_WORK ORDER_
Word for word, reproduce each entry.

++++ RECORDS SHOWN ++++

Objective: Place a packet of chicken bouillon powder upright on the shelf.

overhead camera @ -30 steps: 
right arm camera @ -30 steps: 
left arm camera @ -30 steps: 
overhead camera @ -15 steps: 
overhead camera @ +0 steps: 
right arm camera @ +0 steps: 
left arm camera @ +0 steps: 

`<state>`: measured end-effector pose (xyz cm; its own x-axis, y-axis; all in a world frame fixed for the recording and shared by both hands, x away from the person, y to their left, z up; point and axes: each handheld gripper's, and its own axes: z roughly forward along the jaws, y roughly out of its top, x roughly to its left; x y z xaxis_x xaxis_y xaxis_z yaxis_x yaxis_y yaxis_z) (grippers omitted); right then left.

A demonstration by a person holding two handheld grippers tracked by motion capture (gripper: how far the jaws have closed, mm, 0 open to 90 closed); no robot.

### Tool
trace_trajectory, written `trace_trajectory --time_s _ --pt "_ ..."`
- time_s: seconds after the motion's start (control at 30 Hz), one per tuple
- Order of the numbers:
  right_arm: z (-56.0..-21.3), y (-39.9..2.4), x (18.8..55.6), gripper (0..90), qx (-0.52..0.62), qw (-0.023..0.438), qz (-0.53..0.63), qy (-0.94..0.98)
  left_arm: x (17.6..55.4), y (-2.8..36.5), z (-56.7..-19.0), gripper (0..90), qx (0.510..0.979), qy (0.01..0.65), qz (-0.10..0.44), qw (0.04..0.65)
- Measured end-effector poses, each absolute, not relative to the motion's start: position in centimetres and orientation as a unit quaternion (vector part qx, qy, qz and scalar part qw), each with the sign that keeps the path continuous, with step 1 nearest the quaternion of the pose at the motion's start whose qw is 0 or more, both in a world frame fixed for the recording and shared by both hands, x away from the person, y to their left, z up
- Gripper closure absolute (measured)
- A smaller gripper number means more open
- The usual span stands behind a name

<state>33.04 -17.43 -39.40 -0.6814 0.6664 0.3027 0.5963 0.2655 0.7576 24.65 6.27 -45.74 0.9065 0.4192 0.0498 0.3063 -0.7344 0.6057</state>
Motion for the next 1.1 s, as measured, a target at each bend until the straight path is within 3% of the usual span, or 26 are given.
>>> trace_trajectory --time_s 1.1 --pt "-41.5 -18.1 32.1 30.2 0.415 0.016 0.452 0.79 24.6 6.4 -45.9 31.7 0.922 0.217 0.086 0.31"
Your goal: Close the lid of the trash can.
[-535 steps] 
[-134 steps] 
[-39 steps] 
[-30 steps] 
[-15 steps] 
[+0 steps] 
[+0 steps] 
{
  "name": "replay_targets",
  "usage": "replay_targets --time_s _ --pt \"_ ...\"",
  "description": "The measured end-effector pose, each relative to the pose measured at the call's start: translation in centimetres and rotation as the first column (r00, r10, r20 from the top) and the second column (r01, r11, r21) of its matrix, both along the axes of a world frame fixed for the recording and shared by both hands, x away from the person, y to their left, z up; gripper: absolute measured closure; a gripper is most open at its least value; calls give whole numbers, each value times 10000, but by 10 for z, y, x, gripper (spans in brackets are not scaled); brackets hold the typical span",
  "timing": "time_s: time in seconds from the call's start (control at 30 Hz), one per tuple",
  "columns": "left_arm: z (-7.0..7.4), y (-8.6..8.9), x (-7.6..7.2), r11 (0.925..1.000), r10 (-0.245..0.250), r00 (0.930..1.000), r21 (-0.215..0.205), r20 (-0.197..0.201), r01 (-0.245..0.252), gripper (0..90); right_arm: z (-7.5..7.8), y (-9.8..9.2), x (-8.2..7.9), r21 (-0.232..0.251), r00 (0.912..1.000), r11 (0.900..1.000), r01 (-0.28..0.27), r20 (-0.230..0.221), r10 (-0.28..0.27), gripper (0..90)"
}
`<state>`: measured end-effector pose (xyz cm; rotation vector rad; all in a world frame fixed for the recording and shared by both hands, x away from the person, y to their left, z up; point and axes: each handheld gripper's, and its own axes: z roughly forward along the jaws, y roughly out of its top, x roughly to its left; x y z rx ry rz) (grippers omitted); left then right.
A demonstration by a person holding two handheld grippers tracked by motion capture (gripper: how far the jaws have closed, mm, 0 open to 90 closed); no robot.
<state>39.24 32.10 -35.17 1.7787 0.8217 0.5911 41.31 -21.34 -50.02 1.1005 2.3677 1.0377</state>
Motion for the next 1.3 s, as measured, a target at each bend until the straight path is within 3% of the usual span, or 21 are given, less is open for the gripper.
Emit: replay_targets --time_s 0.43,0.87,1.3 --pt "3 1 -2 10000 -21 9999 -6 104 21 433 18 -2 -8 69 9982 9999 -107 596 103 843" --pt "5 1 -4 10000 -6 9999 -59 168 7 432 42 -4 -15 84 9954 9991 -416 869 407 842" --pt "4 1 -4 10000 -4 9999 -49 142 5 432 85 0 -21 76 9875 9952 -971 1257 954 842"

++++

_EXPECTED OUTPUT_
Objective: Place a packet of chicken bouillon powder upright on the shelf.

overhead camera @ -30 steps: 
right arm camera @ -30 steps: 
left arm camera @ -30 steps: 
overhead camera @ -15 steps: 
overhead camera @ +0 steps: 
right arm camera @ +0 steps: 
left arm camera @ +0 steps: 

`<state>`: measured end-effector pose (xyz cm; its own x-axis, y-axis; all in a world frame fixed for the recording and shared by both hands, x away from the person, y to their left, z up; point and axes: each handheld gripper's, and its own axes: z roughly forward along the jaws, y roughly out of its top, x roughly to its left; x y z xaxis_x xaxis_y xaxis_z yaxis_x yaxis_y yaxis_z) (grippers omitted); right then left.

A demonstration by a person holding two handheld grippers tracked by motion capture (gripper: how far the jaws have closed, mm, 0 open to 90 closed); no robot.

### Tool
trace_trajectory, written `trace_trajectory --time_s _ --pt "_ ..."`
- time_s: seconds after the motion's start (control at 30 Hz), one per tuple
- Order of the numbers:
  right_arm: z (-56.0..-21.3), y (-39.9..2.4), x (18.8..55.6), gripper (0..90), qx (-0.52..0.62), qw (-0.023..0.438), qz (-0.53..0.63), qy (-0.94..0.98)
  left_arm: x (17.6..55.4), y (-2.8..36.5), z (-56.7..-19.0), gripper (0..90), qx (0.510..0.979), qy (0.01..0.65), qz (-0.10..0.44), qw (0.04..0.65)
- Measured end-effector poses, each absolute, not relative to the motion's start: position in centimetres and orientation as a unit quaternion (vector part qx, qy, qz and scalar part qw), each with the sign that keeps the path continuous, with step 1 nearest the quaternion of the pose at the motion's start whose qw is 0 or more, both in a world frame fixed for the recording and shared by both hands, x away from the person, y to their left, z up
- Gripper closure absolute (measured)
- A smaller gripper number means more open
- The usual span stands behind a name

<state>33.04 -17.43 -39.40 -0.6814 0.6664 0.3027 0.5963 0.2655 0.7576 24.65 6.27 -45.74 0.9065 0.4192 0.0498 0.3063 -0.7344 0.6057</state>
Motion for the next 1.1 s, as measured, a target at each bend until the straight path is within 3% of the usual span, or 26 are given.
>>> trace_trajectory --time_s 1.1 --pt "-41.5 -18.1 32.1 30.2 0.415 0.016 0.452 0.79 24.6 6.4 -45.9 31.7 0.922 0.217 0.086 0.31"
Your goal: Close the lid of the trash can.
[-535 steps] 
[-134 steps] 
[-39 steps] 
[-30 steps] 
[-15 steps] 
[+0 steps] 
[+0 steps] 
{
  "name": "replay_targets",
  "usage": "replay_targets --time_s _ --pt \"_ ...\"",
  "description": "The measured end-effector pose, each relative to the pose measured at the call's start: translation in centimetres and rotation as the first column (r00, r10, r20 from the top) and the second column (r01, r11, r21) of its matrix, both along the axes of a world frame fixed for the recording and shared by both hands, x away from the person, y to their left, z up; gripper: absolute measured closure; a gripper is most open at its least value; calls give whole numbers, each value times 10000, but by 10 for z, y, x, gripper (spans in brackets are not scaled); brackets hold the typical span",
  "timing": "time_s: time in seconds from the call's start (control at 30 Hz), one per tuple",
  "columns": "left_arm: z (-7.0..7.4), y (-8.6..8.9), x (-7.6..7.2), r11 (0.925..1.000), r10 (-0.245..0.250), r00 (0.930..1.000), r21 (-0.215..0.205), r20 (-0.197..0.201), r01 (-0.245..0.252), gripper (0..90); right_arm: z (-7.5..7.8), y (-9.8..9.2), x (-8.2..7.9), r21 (-0.232..0.251), r00 (0.912..1.000), r11 (0.900..1.000), r01 (-0.28..0.27), r20 (-0.230..0.221), r10 (-0.28..0.27), gripper (0..90)"
}
`<state>`: measured end-effector pose (xyz cm; rotation vector rad; all in a world frame fixed for the recording and shared by both hands, x away from the person, y to their left, z up; point and axes: each handheld gripper's, and its own axes: z roughly forward along the jaws, y roughly out of its top, x roughly to its left; x y z rx ry rz) (grippers omitted); left then right.
A demonstration by a person holding two handheld grippers tracked by motion capture (gripper: how far the jaws have closed, mm, 0 open to 90 closed); no robot.
<state>39.24 32.10 -35.17 1.7787 0.8217 0.5911 41.31 -21.34 -50.02 1.1005 2.3677 1.0377</state>
Motion for the next 1.3 s, as measured, a target at each bend until the straight path is within 3% of the usual span, or 21 are given, less is open for the gripper.
Emit: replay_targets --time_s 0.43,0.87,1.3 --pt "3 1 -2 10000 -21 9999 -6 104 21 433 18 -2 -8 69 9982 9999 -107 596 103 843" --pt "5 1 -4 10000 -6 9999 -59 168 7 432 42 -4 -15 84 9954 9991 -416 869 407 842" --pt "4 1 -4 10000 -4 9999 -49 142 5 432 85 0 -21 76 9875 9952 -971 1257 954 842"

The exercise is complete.